Halte à l’oppression politique des lanceurs d’alerte environnementaux à Madagascar

5 Dec 2023

Alors que la COP 28 bat son plein à Dubaï, la situation des activistes environnementaux à Madagascar est plus alarmante que jamais. Les défenseurs de l’environnement sont confrontés à l’intimidation, au harcèlement, voire à des peines de prison, qui relèvent de l’oppression des citoyens. Les ressources naturelles sont pillées en toute impunité.

Ces réalités sont en contradiction avec le slogan “Madagascar, Ile Verte” promu par les autorités dans les conférences internationales. Nous appelons à une prise de responsabilité immédiate pour faire cesser ces pratiques honteuses qui sont des violations des droits fondamentaux de leurs cibles.
COP après COP, les représentants du pays prennent des engagements sur la protection de l’environnement. Parmi ces engagements figure l’obligation pour l’Etat de protéger les activistes environnementaux. Or, on note depuis des années et plus encore dans le contexte politique des élections présidentielles, une forte dégradation de la situation des défenseurs environnementaux à Madagascar.

Les exemples se multiplient :

  • Dans le Sud, Thomas Razafindremaka de l’association Gny To tsy mba Zainy (GTZ) Ihosy, défenseur environnemental et lanceur d’alerte anti-corruption, condamné à deux ans de prison ferme pour “escroquerie et usurpation de titre” .
  • A l’Est, Angélique Razafindrazoary de l’association Razan’i Vohibola Pangalanes, gestionnaire et défenseuse de la forêt protégée de Vohibola dans l’Est, harcelée et intimidée par des trafiquants de bois sans que l’Etat n’agisse.
  • Rivonala Razafison de l’ACCE/AVG, menacé plusieurs fois pour avoir dénoncé les trafiquants de bois précieux du corridor Zahamena Ankeniheny.
  • Tout ceci s’ajoute aux cas dramatiques de Attoumani Alily (2017) et d’Henri Rakotoarisoa (2022), assassinés pour leur engagement envers la protection de nos ressources naturelles.

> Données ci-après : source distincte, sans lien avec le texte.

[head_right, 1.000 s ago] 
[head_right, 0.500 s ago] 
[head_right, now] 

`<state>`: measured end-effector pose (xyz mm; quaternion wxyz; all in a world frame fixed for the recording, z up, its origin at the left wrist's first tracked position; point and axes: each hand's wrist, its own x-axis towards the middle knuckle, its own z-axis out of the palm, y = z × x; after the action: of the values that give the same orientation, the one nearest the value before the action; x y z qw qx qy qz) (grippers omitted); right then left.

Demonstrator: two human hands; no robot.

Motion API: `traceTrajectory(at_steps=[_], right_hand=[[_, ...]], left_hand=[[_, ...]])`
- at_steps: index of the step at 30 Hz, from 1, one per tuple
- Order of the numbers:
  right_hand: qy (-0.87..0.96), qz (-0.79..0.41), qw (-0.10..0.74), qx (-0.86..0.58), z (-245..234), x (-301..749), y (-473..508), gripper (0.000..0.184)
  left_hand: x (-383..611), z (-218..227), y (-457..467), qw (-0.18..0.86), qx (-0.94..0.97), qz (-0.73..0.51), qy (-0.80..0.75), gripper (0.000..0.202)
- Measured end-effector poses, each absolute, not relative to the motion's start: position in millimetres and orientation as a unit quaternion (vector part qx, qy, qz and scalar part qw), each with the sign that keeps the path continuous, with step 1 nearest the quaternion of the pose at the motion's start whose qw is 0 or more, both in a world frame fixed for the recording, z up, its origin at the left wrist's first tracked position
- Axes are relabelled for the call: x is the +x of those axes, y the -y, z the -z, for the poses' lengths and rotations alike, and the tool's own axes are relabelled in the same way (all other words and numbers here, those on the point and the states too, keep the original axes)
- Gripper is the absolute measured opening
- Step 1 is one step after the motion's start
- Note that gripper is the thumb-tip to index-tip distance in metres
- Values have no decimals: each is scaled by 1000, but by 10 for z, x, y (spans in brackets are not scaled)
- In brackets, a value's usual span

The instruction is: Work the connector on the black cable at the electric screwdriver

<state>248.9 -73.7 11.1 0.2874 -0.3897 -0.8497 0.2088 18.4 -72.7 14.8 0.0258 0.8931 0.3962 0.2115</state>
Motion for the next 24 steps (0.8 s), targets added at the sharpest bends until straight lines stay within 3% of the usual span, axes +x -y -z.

La justice Malagasy est très loin de l’application appropriée des droits et des lois dans le domaine de l’environnement. Au contraire, elle agit bien trop souvent dans le sens contraire à sa mission, en protégeant de fait les commanditaires des crimes environnementaux et des ressources naturelles à Madagascar, laissant présumer l’existence de collusions et pressions favorisant l’impunité des véritables responsables.
Rappelons que malgré les actions en plaidoyer de la société civile menées avec sérieux et persévérance depuis cinq ans, la loi pour la protection des Défenseurs des Droits Humains et des Lanceurs d’Alerte n’a toujours pas été adoptée.

Les différentes atteintes à l’Etat de Droit et à la démocratie notées durant le processus électoral se ressentent aussi dans le domaine des crimes environnementaux. L’environnement et les ressources naturelles sont devenus l’otage d’intérêts opaques et les lanceurs d’alerte leurs victimes.

Dans ce contexte, les organisations de la société civile signataires réitèrent leurs demandes concrètes envers l’Etat malagasy et les partenaires techniques et financiers du pays. Ces propositions se basent sur l’atelier sur la protection des lanceurs d’alerte environnementaux, organisé à Antananarivo le 29 juin 2023 :

  • La période politique en cours doit être gérée en assurant la continuité de l’Etat, pour qu’il n’y ait pas d’interruption dans le traitement des plaintes et des alertes issues de la société civile.
  • Nous appelons le futur nouveau gouvernement :
    – à adopter une loi pour la protection des défenseurs des droits humains et des lanceurs d’alerte. Ceci marquerait avec force un nouveau cap salutaire, que nous serions les premiers à saluer.
    – à créer au sein de l’État un organe de protection des lanceurs d’alerte, porté idéalement par la CNIDH.
  • Nous demandons également aux partenaires régionaux et internationaux de Madagascar de réagir face à cette forte restriction de l’espace civique à Madagascar et face au contraste grandissant entre les discours et les actes. Nous demandons :
    – un renforcement des mécanismes d’appui à la société civile et aux lanceurs d’alerte.
    – que la protection des lanceurs d’alerte fasse partie des conditionnalités pour l’appui budgétaire à Madagascar, notamment de la part de la Banque mondiale.

Si l’Etat jouait pleinement son rôle pour la protection des ressources naturelles, les citoyens n’auraient pas besoin de se mettre en première ligne de ces combats.

Madagascar ne peut plus se contenter de réclamer ses droits aux compensations internationales dans les COP, alors même que les autorités ne respectent ni leurs engagements sur la protection de l’environnement, ni les droits des individus qui tentent courageusement de pallier à ses manquements.